▶ [REQUIRED ACTION]:
From the first line to the last, write out the listing exactly.

*** DATA PROVIDED ***

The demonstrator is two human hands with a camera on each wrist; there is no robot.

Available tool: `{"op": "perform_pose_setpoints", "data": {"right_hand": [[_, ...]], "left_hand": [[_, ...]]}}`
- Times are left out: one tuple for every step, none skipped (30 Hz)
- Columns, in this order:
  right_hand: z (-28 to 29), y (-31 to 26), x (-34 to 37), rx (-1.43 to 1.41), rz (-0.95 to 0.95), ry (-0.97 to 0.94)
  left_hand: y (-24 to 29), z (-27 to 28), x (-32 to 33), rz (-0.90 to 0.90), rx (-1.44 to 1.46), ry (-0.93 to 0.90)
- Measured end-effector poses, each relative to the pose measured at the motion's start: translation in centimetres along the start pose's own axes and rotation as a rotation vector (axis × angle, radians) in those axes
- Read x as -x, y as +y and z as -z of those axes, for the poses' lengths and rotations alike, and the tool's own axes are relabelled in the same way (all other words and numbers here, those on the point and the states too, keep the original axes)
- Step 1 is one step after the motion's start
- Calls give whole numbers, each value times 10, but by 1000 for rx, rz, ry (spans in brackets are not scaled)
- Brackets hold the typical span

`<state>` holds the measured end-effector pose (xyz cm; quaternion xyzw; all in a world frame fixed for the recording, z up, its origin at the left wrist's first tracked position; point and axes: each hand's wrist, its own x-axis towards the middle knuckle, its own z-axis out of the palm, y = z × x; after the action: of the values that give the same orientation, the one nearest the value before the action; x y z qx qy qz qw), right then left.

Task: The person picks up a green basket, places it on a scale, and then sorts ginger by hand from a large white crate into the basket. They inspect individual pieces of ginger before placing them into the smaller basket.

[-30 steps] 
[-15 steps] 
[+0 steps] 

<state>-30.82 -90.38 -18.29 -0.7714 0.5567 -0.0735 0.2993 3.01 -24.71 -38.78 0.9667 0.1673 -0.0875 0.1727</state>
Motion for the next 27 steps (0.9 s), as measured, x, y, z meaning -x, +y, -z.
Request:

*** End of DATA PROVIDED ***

▶ [TASK RESPONSE]:
The demonstrator is two human hands with a camera on each wrist; there is no robot.

Available tool: `{"op": "perform_pose_setpoints", "data": {"right_hand": [[_, ...]], "left_hand": [[_, ...]]}}`
- Times are left out: one tuple for every step, none skipped (30 Hz)
- Columns, in this order:
  right_hand: z (-28 to 29), y (-31 to 26), x (-34 to 37), rx (-1.43 to 1.41), rz (-0.95 to 0.95), ry (-0.97 to 0.94)
  left_hand: y (-24 to 29), z (-27 to 28), x (-32 to 33), rz (-0.90 to 0.90), rx (-1.44 to 1.46), ry (-0.93 to 0.90)
- Measured end-effector poses, each relative to the pose measured at the motion's start: translation in centimetres along the start pose's own axes and rotation as a rotation vector (axis × angle, radians) in those axes
- Read x as -x, y as +y and z as -z of those axes, for the poses' lengths and rotations alike, and the tool's own axes are relabelled in the same way (all other words and numbers here, those on the point and the states too, keep the original axes)
- Step 1 is one step after the motion's start
- Calls give whole numbers, each value times 10, but by 1000 for rx, rz, ry (spans in brackets are not scaled)
- Brackets hold the typical span

`<state>` holds the measured end-effector pose (xyz cm; quaternion xyzw; all in a world frame fixed for the recording, z up, its origin at the left wrist's first tracked position; point and axes: each hand's wrist, its own x-axis towards the middle knuckle, its own z-axis out of the palm, y = z × x; after the action: of the values that give the same orientation, the one nearest the value before the action; x y z qx qy qz qw), right then left.

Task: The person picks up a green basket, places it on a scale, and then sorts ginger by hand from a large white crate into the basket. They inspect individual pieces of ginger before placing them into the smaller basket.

[-30 steps] 
[-15 steps] 
[+0 steps] 

<state>-30.82 -90.38 -18.29 -0.7714 0.5567 -0.0735 0.2993 3.01 -24.71 -38.78 0.9667 0.1673 -0.0875 0.1727</state>
Motion for the next 27 steps (0.9 s), as measured, x, y, z meaning -x, +y, -z.
Request:

An answer has been given, and the exercise is complete.